* Exercise
All entries below are to be set down again exactly as given.

(Extracted records)
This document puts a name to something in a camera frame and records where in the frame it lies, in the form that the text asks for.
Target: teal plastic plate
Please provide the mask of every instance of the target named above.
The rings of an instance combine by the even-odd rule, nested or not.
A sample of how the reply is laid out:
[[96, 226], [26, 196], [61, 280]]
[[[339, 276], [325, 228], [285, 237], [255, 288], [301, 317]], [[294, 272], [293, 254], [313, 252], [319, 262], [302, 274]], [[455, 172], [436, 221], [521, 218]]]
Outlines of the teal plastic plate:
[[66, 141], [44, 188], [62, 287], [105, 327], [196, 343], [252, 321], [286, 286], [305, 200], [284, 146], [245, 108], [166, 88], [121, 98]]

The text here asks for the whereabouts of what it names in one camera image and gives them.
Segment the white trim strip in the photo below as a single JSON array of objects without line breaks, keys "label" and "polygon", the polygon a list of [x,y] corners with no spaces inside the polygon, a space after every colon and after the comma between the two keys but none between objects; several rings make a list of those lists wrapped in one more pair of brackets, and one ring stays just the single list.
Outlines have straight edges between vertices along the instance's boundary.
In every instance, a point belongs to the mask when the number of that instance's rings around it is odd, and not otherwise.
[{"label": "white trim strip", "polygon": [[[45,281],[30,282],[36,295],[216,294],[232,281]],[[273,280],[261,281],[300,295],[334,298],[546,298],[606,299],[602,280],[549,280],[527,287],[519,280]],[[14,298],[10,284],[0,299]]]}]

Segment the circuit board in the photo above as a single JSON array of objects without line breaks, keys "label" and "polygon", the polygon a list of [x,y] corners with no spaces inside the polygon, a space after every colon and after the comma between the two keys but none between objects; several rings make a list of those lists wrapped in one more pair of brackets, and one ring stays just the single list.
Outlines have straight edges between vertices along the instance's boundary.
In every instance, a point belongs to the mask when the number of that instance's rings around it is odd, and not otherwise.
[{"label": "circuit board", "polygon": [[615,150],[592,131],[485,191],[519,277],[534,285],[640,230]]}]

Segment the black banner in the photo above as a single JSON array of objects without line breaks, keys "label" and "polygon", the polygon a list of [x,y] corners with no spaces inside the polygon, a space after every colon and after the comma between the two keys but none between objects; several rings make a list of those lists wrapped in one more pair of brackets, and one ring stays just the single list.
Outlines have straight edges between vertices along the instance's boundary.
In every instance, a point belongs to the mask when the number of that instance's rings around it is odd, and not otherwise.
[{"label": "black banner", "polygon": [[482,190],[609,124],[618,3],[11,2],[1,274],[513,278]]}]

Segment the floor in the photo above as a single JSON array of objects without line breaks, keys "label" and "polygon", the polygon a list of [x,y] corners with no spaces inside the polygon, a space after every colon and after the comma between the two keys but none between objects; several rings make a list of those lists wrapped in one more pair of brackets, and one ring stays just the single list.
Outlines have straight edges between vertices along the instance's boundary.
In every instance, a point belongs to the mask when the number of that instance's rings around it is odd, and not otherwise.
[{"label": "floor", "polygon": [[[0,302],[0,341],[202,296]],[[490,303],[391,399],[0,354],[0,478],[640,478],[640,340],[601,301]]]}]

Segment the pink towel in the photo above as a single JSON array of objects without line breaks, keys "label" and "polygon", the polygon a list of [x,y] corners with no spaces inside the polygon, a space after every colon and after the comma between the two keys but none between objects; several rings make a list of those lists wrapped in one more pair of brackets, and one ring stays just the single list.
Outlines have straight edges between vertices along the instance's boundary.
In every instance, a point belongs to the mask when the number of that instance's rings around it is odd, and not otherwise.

* Answer to this task
This document puts a name to something in a camera frame and records where in the frame it lies, in the form that the text asks for.
Target: teal plastic plate
Please provide the mask of every instance of the target named above.
The rings of an instance combine by the even-odd rule, nested or not.
A sample of how the reply is laid out:
[[96, 226], [26, 196], [61, 280]]
[[[339, 276], [325, 228], [285, 237], [255, 288], [301, 317]], [[294, 272], [293, 254], [313, 252], [319, 262], [302, 274]], [[455, 172], [436, 221], [521, 218]]]
Outlines of the teal plastic plate:
[[66, 141], [44, 188], [62, 287], [105, 327], [196, 343], [252, 321], [286, 286], [305, 200], [284, 146], [245, 108], [166, 88], [121, 98]]

The text here asks for the whereabouts of what it names in one camera image and gives them.
Segment the white trim strip in the photo below as a single JSON array of objects without line breaks, keys "label" and "polygon", the polygon a list of [x,y] corners with no spaces inside the polygon, a space after every colon and after the comma between the two keys but none between objects; several rings make a list of those lists wrapped in one more pair of brackets, and one ring stays just the single list.
Outlines have straight edges between vertices along the instance's boundary.
In every instance, a point belongs to the mask when the number of that instance's rings around it is odd, and not otherwise.
[{"label": "white trim strip", "polygon": [[[45,281],[30,282],[36,295],[216,294],[232,281]],[[273,280],[261,281],[300,295],[334,298],[546,298],[606,299],[602,280],[549,280],[527,287],[519,280]],[[14,298],[10,284],[0,299]]]}]

Segment the circuit board in the photo above as a single JSON array of objects without line breaks, keys "label" and "polygon", the polygon a list of [x,y] corners with no spaces inside the polygon, a space after every colon and after the comma between the two keys but none between objects; several rings make a list of those lists wrapped in one more pair of brackets, and one ring stays just the single list.
Outlines have straight edges between vertices along the instance's boundary.
In every instance, a point belongs to the mask when the number of that instance's rings around it is odd, and not otherwise.
[{"label": "circuit board", "polygon": [[615,150],[592,131],[485,191],[519,277],[534,285],[640,230]]}]

Segment the black banner in the photo above as a single JSON array of objects without line breaks, keys "label" and "polygon", the polygon a list of [x,y] corners with no spaces inside the polygon, a space after every colon and after the comma between the two keys but none between objects; several rings make a list of those lists wrapped in one more pair of brackets, and one ring stays just the single list.
Outlines have straight edges between vertices along the instance's boundary.
In every instance, a point belongs to the mask when the number of that instance's rings around it is odd, and not otherwise.
[{"label": "black banner", "polygon": [[482,190],[609,124],[618,3],[11,2],[1,274],[513,278]]}]

Segment the floor in the photo above as a single JSON array of objects without line breaks, keys "label" and "polygon", the polygon a list of [x,y] corners with no spaces inside the polygon, a space after every colon and after the comma between the two keys but none between objects; several rings make a list of those lists wrapped in one more pair of brackets, and one ring stays just the single list.
Outlines have straight edges between vertices along the instance's boundary.
In every instance, a point belongs to the mask when the number of that instance's rings around it is odd, and not otherwise.
[{"label": "floor", "polygon": [[[0,302],[0,341],[202,296]],[[490,303],[391,399],[0,354],[0,478],[640,478],[640,340],[601,301]]]}]

Segment the pink towel in the photo above as a single JSON array of objects without line breaks, keys "label" and "polygon", the polygon a list of [x,y] corners with no spaces inside the polygon, a space after every colon and after the comma between the two keys but none between objects; several rings make a list of those lists wrapped in one more pair of brackets, and one ring stays just the single list.
Outlines have straight edges between vertices along the instance's boundary.
In every instance, a point belongs to the mask when the number of that instance's rings around it is odd, and not otherwise.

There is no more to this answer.